> _Exercise objective_: The span to repeat in the listing below runs from the line containing "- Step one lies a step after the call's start" to the line containing "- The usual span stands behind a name", inclusive. Repeat it exactly, and only it.

> _Extracted data_:
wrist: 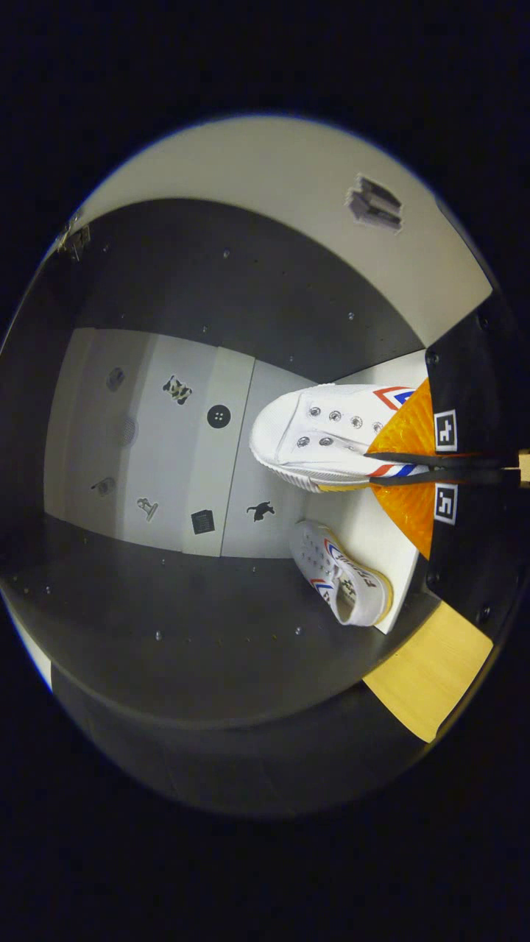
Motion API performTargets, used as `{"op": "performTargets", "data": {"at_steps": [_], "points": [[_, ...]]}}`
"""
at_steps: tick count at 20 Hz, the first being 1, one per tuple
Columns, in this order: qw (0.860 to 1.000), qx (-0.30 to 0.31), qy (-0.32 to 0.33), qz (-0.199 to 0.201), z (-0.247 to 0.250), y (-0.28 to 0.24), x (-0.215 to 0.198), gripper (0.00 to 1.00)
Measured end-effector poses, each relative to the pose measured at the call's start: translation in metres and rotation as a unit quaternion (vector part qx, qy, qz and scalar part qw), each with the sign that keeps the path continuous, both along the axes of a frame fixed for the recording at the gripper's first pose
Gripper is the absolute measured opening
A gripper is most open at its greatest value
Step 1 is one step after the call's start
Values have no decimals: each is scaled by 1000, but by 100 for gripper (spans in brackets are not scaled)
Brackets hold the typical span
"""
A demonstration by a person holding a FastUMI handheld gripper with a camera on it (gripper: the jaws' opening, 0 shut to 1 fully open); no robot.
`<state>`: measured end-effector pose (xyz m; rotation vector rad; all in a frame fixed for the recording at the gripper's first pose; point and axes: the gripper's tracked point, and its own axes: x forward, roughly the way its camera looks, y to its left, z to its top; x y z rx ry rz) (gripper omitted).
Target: Open the shoe cabinet door, grab the shoes and put them into the shoe cabinet, then close the shoe cabinet door.
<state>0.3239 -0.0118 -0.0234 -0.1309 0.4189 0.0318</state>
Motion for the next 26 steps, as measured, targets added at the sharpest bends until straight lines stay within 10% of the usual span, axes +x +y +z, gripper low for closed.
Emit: {"op": "performTargets", "data": {"at_steps": [8, 19, 23, 26], "points": [[997, 7, 74, -3, -65, -11, 109, 2], [993, 52, 104, -2, -97, -3, 131, 5], [994, 79, 67, -21, -75, -9, 123, 30], [995, 90, 37, -14, -55, -6, 104, 71]]}}
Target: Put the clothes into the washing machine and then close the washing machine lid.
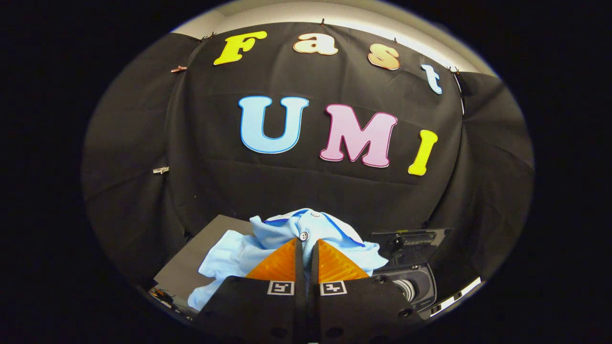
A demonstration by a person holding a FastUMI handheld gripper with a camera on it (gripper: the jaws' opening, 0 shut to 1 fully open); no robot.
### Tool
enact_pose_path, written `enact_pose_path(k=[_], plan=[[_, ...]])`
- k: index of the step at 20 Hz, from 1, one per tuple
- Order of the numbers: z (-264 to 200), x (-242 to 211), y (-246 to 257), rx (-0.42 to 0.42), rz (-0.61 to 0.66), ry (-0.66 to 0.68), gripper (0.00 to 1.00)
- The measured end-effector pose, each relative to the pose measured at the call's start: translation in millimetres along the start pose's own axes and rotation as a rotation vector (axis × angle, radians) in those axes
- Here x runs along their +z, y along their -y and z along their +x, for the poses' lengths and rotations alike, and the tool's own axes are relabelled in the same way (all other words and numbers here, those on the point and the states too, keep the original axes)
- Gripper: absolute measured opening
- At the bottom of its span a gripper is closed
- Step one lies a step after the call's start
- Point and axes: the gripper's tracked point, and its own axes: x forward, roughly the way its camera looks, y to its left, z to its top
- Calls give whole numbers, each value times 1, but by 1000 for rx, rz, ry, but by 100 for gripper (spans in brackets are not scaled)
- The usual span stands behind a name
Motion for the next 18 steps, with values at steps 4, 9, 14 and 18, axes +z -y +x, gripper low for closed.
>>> enact_pose_path(k=[4,9,14,18], plan=[[-2,12,38,22,-10,48,5],[-10,23,95,49,-24,96,5],[-18,27,157,46,-20,117,5],[-12,15,212,-2,18,91,5]])
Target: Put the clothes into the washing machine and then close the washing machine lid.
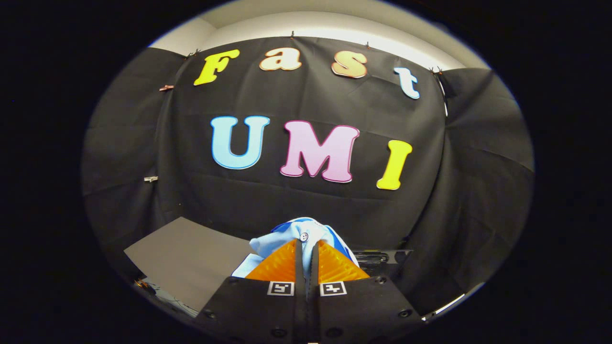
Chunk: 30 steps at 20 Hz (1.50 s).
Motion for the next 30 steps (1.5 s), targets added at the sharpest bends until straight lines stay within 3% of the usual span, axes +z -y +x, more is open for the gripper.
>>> enact_pose_path(k=[9,20,30], plan=[[28,-74,104,-97,23,-45,5],[82,-227,136,-101,78,-234,5],[107,-355,118,-55,104,-455,5]])
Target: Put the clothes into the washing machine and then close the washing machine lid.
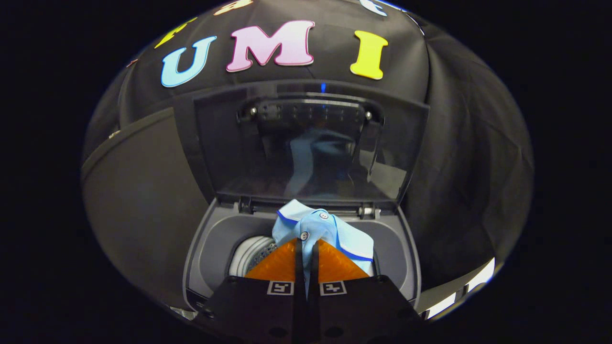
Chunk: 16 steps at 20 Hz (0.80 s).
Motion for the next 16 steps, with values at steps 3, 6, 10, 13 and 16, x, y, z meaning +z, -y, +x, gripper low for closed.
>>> enact_pose_path(k=[3,6,10,13,16], plan=[[16,-32,-4,12,26,-83,5],[35,-59,-10,23,6,-172,5],[48,-96,-14,29,-18,-293,5],[53,-108,-15,25,-20,-331,5],[56,-114,-12,21,-17,-353,5]])
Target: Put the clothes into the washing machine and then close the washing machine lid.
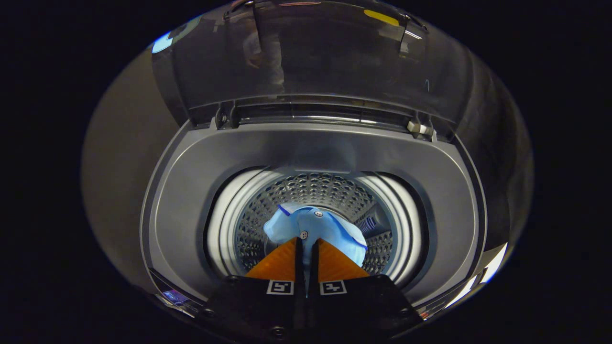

> _Task output_:
- Step one lies a step after the call's start
- Point and axes: the gripper's tracked point, and its own axes: x forward, roughly the way its camera looks, y to its left, z to its top
- Calls give whole numbers, each value times 1, but by 1000 for rx, rz, ry, but by 100 for gripper (spans in brackets are not scaled)
- The usual span stands behind a name

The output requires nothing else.